--- TASK REQUIREMENTS ---
How many lines in the data below contain the string "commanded"? State that number only.

--- EXERCISE DATA ---
━━━━━━━━━━━━━━━━━━━━━━━━━━━━━━

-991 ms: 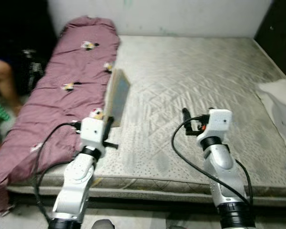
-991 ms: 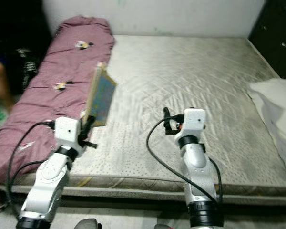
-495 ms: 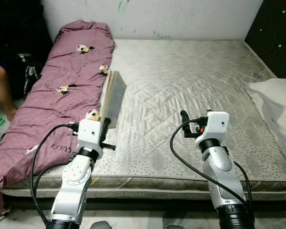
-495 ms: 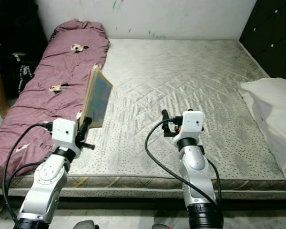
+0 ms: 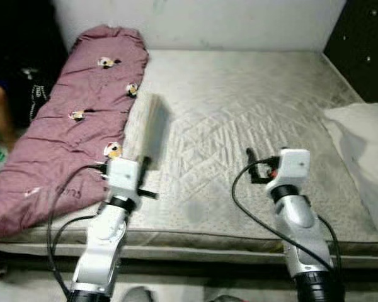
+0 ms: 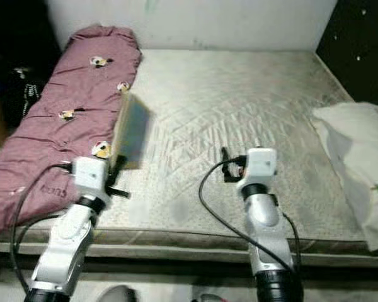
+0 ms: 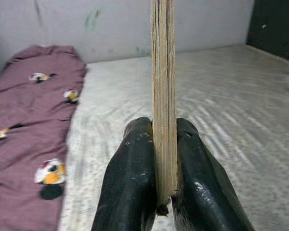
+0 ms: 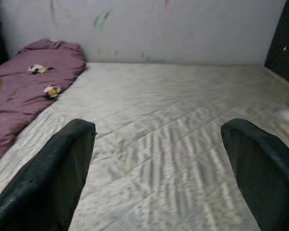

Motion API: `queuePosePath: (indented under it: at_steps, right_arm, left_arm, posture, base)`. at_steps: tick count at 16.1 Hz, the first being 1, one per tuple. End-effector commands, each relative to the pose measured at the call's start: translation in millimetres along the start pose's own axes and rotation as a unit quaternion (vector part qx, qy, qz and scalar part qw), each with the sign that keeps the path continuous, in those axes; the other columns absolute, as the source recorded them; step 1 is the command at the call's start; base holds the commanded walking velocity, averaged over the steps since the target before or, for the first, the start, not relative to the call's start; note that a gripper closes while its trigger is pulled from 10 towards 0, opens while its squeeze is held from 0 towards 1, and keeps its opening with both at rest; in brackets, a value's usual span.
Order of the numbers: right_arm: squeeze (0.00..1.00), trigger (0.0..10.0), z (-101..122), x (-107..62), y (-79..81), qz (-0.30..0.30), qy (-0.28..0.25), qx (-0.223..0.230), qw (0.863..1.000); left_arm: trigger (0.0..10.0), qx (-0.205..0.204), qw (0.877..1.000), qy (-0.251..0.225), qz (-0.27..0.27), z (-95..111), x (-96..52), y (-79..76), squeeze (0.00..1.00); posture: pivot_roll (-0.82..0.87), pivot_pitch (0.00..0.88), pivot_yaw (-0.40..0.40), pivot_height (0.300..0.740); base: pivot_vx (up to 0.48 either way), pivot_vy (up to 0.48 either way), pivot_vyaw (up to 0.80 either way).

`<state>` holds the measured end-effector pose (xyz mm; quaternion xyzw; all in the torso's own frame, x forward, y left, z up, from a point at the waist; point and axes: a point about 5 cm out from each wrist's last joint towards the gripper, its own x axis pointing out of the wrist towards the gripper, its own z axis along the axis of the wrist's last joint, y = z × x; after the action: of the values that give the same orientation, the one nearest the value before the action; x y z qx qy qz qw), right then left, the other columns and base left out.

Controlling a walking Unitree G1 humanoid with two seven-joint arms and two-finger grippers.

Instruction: Clean up the room

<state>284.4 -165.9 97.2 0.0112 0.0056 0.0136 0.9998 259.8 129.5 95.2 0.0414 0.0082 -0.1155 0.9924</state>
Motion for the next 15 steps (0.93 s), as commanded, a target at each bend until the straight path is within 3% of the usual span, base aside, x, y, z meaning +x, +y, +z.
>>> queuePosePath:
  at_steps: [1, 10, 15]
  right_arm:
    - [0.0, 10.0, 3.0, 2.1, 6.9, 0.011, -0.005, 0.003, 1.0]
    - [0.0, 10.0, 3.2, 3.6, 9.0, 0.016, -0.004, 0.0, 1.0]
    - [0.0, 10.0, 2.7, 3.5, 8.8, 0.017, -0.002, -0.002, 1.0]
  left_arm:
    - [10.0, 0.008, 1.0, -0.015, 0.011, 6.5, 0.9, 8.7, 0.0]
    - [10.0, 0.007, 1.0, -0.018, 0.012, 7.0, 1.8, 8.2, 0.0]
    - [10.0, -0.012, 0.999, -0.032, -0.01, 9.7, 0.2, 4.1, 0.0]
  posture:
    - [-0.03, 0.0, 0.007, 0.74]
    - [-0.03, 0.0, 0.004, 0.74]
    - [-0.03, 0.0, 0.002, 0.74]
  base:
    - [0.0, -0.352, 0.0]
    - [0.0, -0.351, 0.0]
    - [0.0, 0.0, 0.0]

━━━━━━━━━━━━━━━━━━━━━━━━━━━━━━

--- ANSWER SECTION ---
2